Excerpted records section start
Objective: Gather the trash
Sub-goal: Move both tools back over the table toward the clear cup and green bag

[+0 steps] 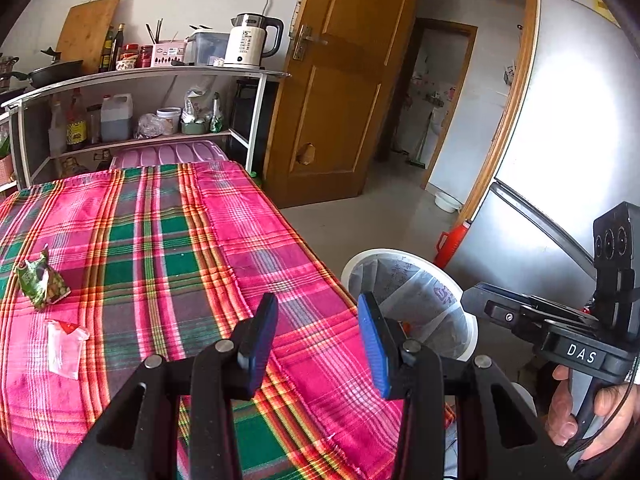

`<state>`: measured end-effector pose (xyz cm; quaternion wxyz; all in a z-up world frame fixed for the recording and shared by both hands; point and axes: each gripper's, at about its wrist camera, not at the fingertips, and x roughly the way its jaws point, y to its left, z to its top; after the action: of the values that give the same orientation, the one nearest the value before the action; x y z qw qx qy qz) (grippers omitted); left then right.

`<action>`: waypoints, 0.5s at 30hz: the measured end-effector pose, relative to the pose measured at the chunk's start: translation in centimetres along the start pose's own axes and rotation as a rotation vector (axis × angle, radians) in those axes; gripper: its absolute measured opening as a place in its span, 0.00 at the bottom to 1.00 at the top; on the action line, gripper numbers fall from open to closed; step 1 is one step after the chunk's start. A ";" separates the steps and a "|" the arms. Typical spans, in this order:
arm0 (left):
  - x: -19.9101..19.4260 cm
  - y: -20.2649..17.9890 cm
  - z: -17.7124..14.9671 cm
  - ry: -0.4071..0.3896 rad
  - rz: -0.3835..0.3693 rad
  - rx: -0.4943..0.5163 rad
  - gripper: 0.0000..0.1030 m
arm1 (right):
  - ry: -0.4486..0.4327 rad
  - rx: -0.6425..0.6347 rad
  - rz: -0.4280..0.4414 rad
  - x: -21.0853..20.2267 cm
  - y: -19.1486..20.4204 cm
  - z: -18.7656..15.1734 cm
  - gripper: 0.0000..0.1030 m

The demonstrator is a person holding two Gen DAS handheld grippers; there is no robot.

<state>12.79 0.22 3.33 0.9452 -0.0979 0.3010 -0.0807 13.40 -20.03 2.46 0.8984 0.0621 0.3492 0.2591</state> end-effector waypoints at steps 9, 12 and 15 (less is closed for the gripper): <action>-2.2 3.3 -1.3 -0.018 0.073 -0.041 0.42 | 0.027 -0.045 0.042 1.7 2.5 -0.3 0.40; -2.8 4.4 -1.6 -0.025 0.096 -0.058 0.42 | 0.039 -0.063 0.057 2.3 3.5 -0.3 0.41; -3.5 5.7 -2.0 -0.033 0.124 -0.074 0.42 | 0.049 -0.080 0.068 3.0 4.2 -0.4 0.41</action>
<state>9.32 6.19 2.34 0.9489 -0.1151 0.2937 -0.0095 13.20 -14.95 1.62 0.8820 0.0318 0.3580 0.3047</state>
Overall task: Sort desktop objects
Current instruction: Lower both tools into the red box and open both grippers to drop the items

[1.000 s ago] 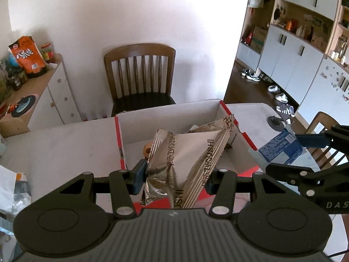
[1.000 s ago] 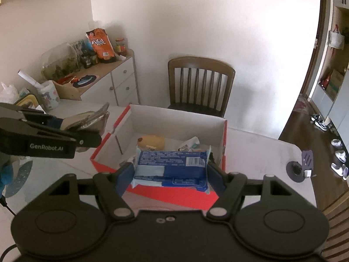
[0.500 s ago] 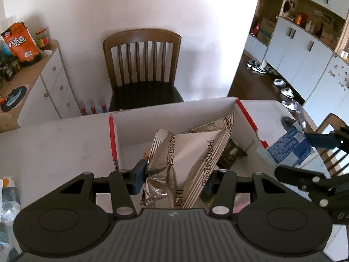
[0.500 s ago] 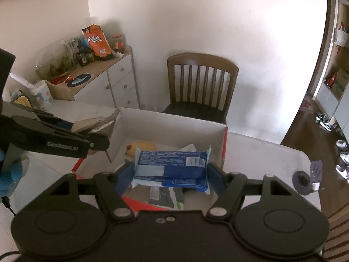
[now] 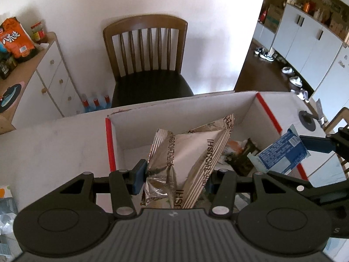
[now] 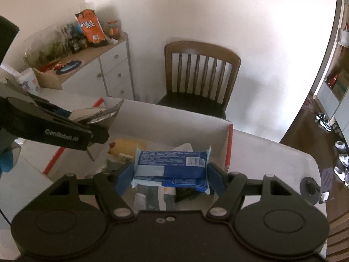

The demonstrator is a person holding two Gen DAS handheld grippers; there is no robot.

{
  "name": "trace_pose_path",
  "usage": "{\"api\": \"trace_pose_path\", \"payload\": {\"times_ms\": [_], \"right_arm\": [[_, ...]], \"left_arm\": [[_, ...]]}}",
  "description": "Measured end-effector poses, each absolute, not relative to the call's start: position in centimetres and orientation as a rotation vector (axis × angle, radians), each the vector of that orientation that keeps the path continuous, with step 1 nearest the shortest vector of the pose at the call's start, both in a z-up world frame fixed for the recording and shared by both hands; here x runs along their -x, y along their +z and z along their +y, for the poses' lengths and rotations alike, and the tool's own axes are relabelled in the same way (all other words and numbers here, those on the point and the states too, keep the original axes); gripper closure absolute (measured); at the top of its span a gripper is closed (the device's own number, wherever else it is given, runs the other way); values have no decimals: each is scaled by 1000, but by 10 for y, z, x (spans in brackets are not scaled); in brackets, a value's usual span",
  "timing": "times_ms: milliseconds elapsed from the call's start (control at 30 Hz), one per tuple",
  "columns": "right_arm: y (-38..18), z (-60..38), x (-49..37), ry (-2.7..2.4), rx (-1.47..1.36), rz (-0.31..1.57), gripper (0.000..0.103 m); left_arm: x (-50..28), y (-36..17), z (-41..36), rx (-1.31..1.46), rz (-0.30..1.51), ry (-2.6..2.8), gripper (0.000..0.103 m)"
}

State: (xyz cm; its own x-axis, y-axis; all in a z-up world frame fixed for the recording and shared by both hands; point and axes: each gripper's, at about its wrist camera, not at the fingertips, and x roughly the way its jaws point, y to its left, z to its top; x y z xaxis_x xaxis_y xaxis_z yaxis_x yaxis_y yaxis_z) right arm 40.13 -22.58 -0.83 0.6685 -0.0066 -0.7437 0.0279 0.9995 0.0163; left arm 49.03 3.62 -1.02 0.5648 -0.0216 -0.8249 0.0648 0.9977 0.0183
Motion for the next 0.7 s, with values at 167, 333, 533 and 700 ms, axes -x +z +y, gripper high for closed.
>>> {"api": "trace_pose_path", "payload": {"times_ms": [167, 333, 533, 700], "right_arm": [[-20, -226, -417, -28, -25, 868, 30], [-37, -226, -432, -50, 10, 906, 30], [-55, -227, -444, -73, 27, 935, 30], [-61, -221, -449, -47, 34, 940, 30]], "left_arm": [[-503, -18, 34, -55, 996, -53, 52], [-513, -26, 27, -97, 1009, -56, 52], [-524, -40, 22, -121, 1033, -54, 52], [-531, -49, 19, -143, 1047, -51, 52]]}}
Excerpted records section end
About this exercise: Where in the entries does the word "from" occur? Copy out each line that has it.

Result of the exercise:
`<action>`: waypoints, 0.5s at 30hz: the measured end-effector pose, relative to the pose measured at the chunk's start: translation in centimetres along the start pose's own axes and rotation as a rotation vector (axis × angle, radians) in those axes; gripper: its absolute measured opening as a place in its span, 0.00 at the bottom to 1.00 at the top; on the action line, gripper numbers fall from open to closed; step 1 is one step after the chunk's start. A ";" separates the steps and a "|" the arms. Typical spans, in this order:
  "timing": "times_ms: milliseconds elapsed from the call's start (control at 30 Hz), one per tuple",

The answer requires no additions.